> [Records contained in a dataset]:

▼

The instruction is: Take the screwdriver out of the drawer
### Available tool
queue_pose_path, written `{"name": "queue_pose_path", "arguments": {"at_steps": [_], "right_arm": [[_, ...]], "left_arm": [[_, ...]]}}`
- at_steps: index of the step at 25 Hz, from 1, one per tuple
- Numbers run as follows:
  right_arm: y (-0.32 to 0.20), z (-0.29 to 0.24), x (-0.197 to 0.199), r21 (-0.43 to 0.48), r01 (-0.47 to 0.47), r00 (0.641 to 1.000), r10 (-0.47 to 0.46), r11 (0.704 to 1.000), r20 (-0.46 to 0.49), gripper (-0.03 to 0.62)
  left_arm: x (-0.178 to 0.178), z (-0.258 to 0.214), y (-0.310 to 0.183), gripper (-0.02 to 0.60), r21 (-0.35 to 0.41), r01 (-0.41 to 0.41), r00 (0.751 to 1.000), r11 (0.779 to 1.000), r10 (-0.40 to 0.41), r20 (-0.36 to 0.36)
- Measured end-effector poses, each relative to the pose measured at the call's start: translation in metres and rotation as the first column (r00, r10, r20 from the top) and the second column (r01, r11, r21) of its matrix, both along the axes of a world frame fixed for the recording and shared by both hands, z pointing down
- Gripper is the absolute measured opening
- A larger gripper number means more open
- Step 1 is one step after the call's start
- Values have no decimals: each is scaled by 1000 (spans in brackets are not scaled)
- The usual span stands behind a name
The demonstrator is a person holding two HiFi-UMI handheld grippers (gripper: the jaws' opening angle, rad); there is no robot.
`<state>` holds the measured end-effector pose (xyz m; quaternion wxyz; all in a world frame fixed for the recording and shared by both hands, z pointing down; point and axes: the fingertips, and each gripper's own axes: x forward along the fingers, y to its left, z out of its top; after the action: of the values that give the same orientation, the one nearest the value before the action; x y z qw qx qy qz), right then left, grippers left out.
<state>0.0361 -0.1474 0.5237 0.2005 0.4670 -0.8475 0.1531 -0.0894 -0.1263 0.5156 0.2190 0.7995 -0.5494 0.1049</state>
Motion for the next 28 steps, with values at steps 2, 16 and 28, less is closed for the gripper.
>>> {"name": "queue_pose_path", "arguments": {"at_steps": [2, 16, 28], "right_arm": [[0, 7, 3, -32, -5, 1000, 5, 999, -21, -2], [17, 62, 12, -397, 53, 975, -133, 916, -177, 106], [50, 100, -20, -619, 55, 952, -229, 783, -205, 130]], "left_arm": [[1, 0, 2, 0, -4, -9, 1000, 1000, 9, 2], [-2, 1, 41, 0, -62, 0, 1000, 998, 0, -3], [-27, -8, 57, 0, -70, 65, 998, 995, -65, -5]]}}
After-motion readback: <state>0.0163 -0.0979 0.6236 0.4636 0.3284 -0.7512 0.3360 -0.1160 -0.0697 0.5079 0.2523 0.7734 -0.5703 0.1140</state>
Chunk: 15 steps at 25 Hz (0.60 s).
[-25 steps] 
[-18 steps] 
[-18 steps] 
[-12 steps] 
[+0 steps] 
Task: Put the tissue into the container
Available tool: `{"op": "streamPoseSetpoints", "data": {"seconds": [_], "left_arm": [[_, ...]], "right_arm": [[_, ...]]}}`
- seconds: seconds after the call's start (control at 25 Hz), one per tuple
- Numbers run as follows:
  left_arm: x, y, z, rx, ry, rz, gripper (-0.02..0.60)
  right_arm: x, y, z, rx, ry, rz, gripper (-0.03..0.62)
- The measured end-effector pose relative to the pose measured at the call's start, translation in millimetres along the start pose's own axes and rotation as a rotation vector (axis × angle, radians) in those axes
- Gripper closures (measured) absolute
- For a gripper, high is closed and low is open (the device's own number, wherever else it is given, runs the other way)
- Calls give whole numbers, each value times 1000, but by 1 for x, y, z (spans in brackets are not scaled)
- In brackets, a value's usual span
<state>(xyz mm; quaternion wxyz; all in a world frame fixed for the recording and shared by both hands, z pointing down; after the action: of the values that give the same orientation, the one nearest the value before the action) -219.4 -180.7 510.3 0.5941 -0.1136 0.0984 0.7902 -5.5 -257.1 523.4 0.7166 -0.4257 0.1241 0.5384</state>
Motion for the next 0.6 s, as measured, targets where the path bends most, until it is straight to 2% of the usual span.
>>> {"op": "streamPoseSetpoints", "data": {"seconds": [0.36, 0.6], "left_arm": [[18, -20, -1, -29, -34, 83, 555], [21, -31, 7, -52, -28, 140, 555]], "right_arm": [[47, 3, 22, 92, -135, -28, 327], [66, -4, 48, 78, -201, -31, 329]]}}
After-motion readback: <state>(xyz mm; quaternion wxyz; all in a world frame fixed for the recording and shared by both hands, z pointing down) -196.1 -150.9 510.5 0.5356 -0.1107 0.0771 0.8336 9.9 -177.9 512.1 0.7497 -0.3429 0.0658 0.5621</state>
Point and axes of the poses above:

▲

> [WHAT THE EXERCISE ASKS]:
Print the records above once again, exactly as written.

> [SOLVED PROBLEM]:
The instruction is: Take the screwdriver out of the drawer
### Available tool
queue_pose_path, written `{"name": "queue_pose_path", "arguments": {"at_steps": [_], "right_arm": [[_, ...]], "left_arm": [[_, ...]]}}`
- at_steps: index of the step at 25 Hz, from 1, one per tuple
- Numbers run as follows:
  right_arm: y (-0.32 to 0.20), z (-0.29 to 0.24), x (-0.197 to 0.199), r21 (-0.43 to 0.48), r01 (-0.47 to 0.47), r00 (0.641 to 1.000), r10 (-0.47 to 0.46), r11 (0.704 to 1.000), r20 (-0.46 to 0.49), gripper (-0.03 to 0.62)
  left_arm: x (-0.178 to 0.178), z (-0.258 to 0.214), y (-0.310 to 0.183), gripper (-0.02 to 0.60), r21 (-0.35 to 0.41), r01 (-0.41 to 0.41), r00 (0.751 to 1.000), r11 (0.779 to 1.000), r10 (-0.40 to 0.41), r20 (-0.36 to 0.36)
- Measured end-effector poses, each relative to the pose measured at the call's start: translation in metres and rotation as the first column (r00, r10, r20 from the top) and the second column (r01, r11, r21) of its matrix, both along the axes of a world frame fixed for the recording and shared by both hands, z pointing down
- Gripper is the absolute measured opening
- A larger gripper number means more open
- Step 1 is one step after the call's start
- Values have no decimals: each is scaled by 1000 (spans in brackets are not scaled)
- The usual span stands behind a name
The demonstrator is a person holding two HiFi-UMI handheld grippers (gripper: the jaws' opening angle, rad); there is no robot.
`<state>` holds the measured end-effector pose (xyz m; quaternion wxyz; all in a world frame fixed for the recording and shared by both hands, z pointing down; point and axes: the fingertips, and each gripper's own axes: x forward along the fingers, y to its left, z out of its top; after the action: of the values that give the same orientation, the one nearest the value before the action; x y z qw qx qy qz), right then left, grippers left out.
<state>0.0361 -0.1474 0.5237 0.2005 0.4670 -0.8475 0.1531 -0.0894 -0.1263 0.5156 0.2190 0.7995 -0.5494 0.1049</state>
Motion for the next 28 steps, with values at steps 2, 16 and 28, less is closed for the gripper.
>>> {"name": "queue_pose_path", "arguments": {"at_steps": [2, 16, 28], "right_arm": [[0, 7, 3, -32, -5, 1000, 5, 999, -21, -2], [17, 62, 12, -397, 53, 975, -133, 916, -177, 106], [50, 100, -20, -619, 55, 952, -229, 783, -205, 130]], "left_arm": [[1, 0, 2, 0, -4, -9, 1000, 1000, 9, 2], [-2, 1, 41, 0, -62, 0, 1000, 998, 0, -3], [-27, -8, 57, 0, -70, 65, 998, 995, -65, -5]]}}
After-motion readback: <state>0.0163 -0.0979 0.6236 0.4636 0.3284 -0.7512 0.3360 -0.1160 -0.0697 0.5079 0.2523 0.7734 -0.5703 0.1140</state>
Chunk: 15 steps at 25 Hz (0.60 s).
[-25 steps] 
[-18 steps] 
[-18 steps] 
[-12 steps] 
[+0 steps] 
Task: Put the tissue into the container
Available tool: `{"op": "streamPoseSetpoints", "data": {"seconds": [_], "left_arm": [[_, ...]], "right_arm": [[_, ...]]}}`
- seconds: seconds after the call's start (control at 25 Hz), one per tuple
- Numbers run as follows:
  left_arm: x, y, z, rx, ry, rz, gripper (-0.02..0.60)
  right_arm: x, y, z, rx, ry, rz, gripper (-0.03..0.62)
- The measured end-effector pose relative to the pose measured at the call's start, translation in millimetres along the start pose's own axes and rotation as a rotation vector (axis × angle, radians) in those axes
- Gripper closures (measured) absolute
- For a gripper, high is closed and low is open (the device's own number, wherever else it is given, runs the other way)
- Calls give whole numbers, each value times 1000, but by 1 for x, y, z (spans in brackets are not scaled)
- In brackets, a value's usual span
<state>(xyz mm; quaternion wxyz; all in a world frame fixed for the recording and shared by both hands, z pointing down; after the action: of the values that give the same orientation, the one nearest the value before the action) -219.4 -180.7 510.3 0.5941 -0.1136 0.0984 0.7902 -5.5 -257.1 523.4 0.7166 -0.4257 0.1241 0.5384</state>
Motion for the next 0.6 s, as measured, targets where the path bends most, until it is straight to 2% of the usual span.
>>> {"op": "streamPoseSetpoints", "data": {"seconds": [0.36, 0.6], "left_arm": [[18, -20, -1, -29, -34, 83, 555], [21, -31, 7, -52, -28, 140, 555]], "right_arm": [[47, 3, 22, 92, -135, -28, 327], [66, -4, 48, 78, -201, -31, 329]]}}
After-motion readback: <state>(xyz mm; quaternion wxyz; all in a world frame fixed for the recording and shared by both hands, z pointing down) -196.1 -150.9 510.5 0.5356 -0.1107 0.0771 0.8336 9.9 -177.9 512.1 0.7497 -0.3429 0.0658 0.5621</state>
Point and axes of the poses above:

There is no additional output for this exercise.